INPUT FOR THIS TASK —
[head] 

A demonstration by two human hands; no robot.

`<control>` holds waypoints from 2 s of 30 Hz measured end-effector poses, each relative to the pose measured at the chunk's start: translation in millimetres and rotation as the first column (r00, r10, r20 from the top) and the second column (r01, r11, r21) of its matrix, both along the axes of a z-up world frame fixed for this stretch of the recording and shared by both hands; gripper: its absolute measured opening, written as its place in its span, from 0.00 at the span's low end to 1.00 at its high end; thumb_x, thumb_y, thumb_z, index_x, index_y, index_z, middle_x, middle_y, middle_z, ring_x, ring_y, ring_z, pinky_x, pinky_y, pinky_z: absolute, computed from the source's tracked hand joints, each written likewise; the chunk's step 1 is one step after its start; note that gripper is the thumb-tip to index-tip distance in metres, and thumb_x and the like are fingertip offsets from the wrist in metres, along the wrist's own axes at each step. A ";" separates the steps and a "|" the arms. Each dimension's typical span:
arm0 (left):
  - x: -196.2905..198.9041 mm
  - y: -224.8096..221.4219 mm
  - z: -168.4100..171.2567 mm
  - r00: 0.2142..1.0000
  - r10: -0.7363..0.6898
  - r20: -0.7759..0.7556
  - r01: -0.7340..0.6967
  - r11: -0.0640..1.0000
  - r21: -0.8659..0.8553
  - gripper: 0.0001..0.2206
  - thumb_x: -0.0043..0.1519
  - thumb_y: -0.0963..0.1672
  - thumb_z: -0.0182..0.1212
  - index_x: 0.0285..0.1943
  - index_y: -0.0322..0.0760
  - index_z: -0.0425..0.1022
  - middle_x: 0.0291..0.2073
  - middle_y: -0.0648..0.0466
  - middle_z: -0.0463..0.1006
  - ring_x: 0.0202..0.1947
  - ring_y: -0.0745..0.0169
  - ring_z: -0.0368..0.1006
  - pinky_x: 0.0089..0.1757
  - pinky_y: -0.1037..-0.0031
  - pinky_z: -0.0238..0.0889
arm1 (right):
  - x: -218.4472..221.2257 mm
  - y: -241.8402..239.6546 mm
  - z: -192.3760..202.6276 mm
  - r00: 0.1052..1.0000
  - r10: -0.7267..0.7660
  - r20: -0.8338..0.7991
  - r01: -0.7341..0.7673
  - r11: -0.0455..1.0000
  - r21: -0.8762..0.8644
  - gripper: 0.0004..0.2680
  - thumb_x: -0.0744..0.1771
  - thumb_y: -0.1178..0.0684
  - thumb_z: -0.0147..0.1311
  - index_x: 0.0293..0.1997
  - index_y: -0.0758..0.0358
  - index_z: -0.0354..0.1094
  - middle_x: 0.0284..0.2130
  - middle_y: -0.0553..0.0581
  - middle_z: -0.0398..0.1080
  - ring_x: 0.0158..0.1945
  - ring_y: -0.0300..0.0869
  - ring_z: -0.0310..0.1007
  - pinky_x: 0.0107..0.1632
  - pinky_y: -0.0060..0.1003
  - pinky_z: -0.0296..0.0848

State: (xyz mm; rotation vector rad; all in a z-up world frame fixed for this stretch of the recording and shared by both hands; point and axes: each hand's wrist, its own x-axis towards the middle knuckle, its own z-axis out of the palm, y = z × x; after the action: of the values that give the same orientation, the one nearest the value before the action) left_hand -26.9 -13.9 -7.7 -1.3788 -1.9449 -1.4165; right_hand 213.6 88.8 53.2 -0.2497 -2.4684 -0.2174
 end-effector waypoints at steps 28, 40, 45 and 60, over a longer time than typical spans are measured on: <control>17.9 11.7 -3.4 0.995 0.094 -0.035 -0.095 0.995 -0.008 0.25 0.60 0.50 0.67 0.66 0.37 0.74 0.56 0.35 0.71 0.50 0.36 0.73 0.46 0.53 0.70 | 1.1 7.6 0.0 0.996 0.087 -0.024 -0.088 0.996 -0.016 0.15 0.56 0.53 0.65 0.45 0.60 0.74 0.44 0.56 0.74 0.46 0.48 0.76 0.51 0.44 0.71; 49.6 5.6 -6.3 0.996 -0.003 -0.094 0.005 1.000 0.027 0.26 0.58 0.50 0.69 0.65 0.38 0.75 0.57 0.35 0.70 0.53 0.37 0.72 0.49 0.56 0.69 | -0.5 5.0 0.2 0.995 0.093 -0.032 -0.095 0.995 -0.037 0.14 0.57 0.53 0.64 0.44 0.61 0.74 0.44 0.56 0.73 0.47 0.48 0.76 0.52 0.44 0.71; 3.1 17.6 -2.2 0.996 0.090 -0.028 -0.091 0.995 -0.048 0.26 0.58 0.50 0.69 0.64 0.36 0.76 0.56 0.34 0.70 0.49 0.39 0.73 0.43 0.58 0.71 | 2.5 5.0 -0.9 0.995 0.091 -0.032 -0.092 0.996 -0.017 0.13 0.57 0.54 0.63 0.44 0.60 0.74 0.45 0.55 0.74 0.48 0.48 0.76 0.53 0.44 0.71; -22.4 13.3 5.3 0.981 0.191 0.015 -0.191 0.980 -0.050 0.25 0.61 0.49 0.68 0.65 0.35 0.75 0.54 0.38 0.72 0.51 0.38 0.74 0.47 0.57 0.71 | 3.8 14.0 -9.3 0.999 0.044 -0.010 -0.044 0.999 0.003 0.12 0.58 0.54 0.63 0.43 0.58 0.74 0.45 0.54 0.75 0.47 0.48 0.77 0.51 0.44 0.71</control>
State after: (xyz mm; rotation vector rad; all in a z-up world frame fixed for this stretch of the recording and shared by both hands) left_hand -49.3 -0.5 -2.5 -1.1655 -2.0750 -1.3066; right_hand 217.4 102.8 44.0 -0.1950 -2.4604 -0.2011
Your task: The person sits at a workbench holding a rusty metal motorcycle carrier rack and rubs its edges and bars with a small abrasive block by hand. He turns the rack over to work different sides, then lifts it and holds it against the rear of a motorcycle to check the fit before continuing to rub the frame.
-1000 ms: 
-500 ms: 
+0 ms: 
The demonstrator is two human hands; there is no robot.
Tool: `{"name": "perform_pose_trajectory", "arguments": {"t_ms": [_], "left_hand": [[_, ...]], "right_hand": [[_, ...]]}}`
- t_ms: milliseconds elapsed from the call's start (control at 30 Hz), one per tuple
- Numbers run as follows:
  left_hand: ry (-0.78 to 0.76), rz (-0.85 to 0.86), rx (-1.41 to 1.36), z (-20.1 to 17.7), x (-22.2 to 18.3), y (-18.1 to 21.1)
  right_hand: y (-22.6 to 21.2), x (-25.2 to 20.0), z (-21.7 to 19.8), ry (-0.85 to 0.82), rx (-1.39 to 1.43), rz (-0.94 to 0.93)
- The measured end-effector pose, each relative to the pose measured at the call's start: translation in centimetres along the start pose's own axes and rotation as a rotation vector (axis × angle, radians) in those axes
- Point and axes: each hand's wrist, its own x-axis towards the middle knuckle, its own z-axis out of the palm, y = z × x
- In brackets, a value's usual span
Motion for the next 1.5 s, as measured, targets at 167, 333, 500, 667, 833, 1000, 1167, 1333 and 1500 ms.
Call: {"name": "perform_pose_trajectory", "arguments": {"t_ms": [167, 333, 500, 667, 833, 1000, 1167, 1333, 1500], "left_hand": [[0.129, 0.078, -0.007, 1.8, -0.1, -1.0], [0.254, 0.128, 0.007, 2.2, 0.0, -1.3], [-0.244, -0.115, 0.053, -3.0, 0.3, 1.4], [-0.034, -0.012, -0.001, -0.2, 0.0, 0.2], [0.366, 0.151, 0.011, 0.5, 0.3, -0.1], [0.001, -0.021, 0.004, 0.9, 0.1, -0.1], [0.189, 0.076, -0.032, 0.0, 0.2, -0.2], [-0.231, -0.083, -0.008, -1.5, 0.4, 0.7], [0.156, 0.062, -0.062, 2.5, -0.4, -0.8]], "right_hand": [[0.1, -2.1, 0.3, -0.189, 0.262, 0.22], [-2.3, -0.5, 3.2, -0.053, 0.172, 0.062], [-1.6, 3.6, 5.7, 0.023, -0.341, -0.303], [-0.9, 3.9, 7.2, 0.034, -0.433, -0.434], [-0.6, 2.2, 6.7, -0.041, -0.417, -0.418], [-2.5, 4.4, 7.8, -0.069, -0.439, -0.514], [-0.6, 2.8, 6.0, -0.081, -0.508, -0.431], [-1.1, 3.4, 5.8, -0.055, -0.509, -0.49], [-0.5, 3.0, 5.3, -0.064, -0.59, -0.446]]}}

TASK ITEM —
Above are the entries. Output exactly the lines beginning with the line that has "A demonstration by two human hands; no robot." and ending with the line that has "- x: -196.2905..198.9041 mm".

RESPONSE BOX —
A demonstration by two human hands; no robot.

`<control>` holds waypoints from 2 s of 30 Hz measured end-effector poses, each relative to the pose measured at the chunk's start: translation in millimetres and rotation as the first column (r00, r10, r20 from the top) and the second column (r01, r11, r21) of its matrix, both along the axes of a z-up world frame fixed for this stretch of the recording and shared by both hands; gripper: its absolute measured opening, written as its place in its span, from 0.00 at the span's low end to 1.00 at its high end; thumb_x, thumb_y, thumb_z, index_x, index_y, index_z, middle_x, middle_y, middle_z, ring_x, ring_y, ring_z, pinky_x, pinky_y, pinky_z: absolute, computed from the source's tracked hand joints, each written likewise; the chunk's step 1 is one step after its start; note that gripper is the thumb-tip to index-tip distance in metres, and thumb_x and the like are fingertip offsets from the wrist in metres, along the wrist's own axes at each step. A ";" separates the steps and a "|" the arms. Each dimension's typical span:
arm0 (left):
  - x: -196.2905..198.9041 mm

No further output is required.